Relay-Version: version B 2.10 5/3/83; site utzoo.UUCP
Posting-Version: version B 2.10.1 6/24/83; site decvax.UUCP
Path: utzoo!linus!decvax!minow
From: minow@decvax.UUCP (Martin Minow)
Newsgroups: net.lang.c,net.unix-wizards
Subject: C and national character sets
Message-ID: <60@decvax.UUCP>
Date: Wed, 29-Aug-84 21:41:27 EDT
Article-I.D.: decvax.60
Posted: Wed Aug 29 21:41:27 1984
Date-Received: Thu, 30-Aug-84 12:39:11 EDT
References: <265@diku.UUCP>
Organization: DEC UNIX Engineering Group
Lines: 34

Keld J|rn Simonsen brings up an important point concerning C
and its standardization.  (By the way, the | is the oe ligature
character, needed in the Scandinavian languages as well as
German.)  He notes that several characters used by C are
reserved by ISO standards for "national replacement characters"
The reserved characters are #@[\]^_`{|}~ -- most of which are
used in some way by C.  There isn't any really good solution --
it is highly unlikely that the C standardization committee will
remove these characters from the language.  While most of them
can be replaced by suitable #defines, several cannot, notably
backslash.  The only short-term solution would be for the
parties affected to write NRC-specific pre-processors.
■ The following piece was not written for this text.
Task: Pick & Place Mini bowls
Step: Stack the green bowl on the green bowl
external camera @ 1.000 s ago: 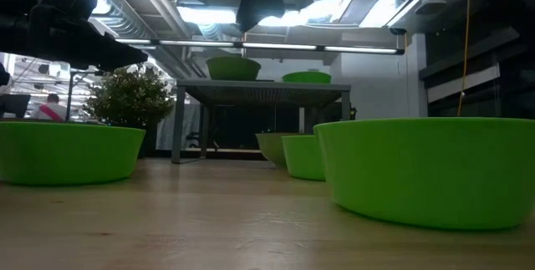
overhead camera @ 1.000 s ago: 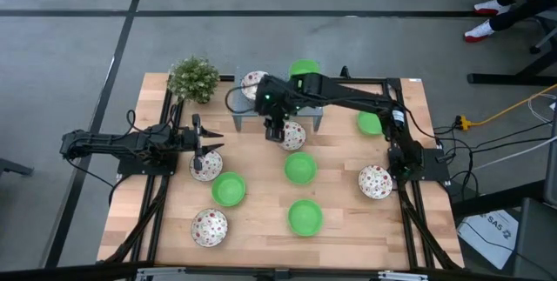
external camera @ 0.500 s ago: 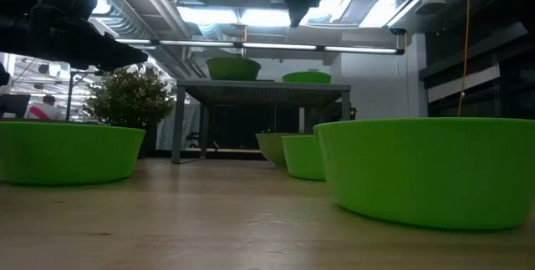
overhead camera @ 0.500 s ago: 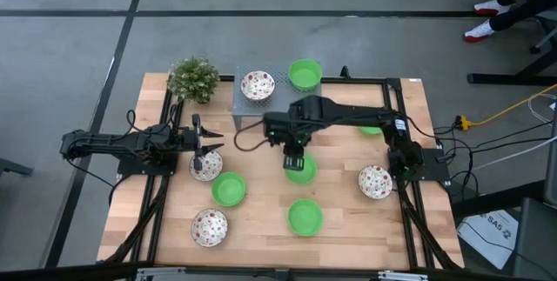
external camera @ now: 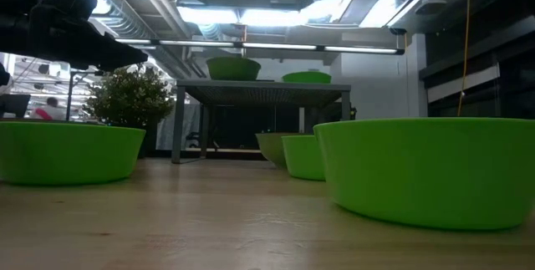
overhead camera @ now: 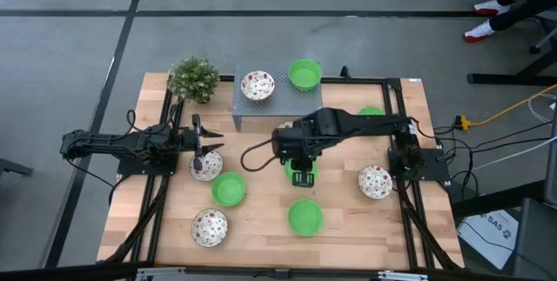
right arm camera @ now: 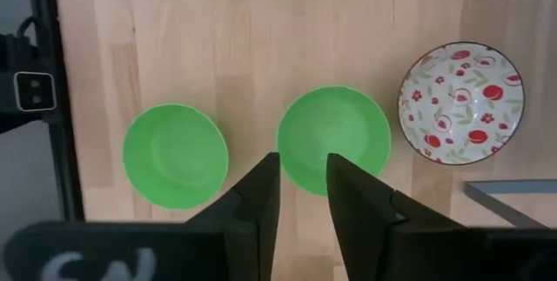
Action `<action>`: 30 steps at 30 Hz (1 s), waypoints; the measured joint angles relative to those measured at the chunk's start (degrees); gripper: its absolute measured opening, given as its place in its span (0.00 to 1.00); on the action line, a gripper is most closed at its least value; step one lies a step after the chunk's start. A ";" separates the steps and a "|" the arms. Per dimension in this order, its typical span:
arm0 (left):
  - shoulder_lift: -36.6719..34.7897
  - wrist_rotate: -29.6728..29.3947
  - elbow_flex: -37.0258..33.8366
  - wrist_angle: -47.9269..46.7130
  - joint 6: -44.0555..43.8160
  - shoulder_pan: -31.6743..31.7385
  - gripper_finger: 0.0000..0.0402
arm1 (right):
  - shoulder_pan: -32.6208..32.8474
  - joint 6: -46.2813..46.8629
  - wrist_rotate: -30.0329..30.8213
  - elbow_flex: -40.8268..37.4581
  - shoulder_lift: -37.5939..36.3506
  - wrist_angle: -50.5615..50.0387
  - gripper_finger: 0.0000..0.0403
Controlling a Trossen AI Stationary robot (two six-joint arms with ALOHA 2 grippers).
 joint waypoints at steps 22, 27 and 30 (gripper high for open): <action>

In the long term, however, the problem will go away as people
move to an 8-bit character set such as Dec-Multinational or
the pending ISO standard that is almost identical to it.
In this standard, the characters in the range 0-128 are identical
to the U.S. ASCII 7-bit standard.  Characters in the range
128-159 are used for additional controls, and 160-255 for
additional graphics.

It is actually possible -- though rather messy -- to intermix
NRC's and Multinational, allowing Standard C to be written from
a terminal that normally displays a non-English NRC set.
Unfortunately, this will require a pre-processor that understands
the character-set switching escape sequences.  This could
be done as a Unix filter, of course.

Hope this helps.  Hej s} l{nge.

Martin Minow
decvax!minow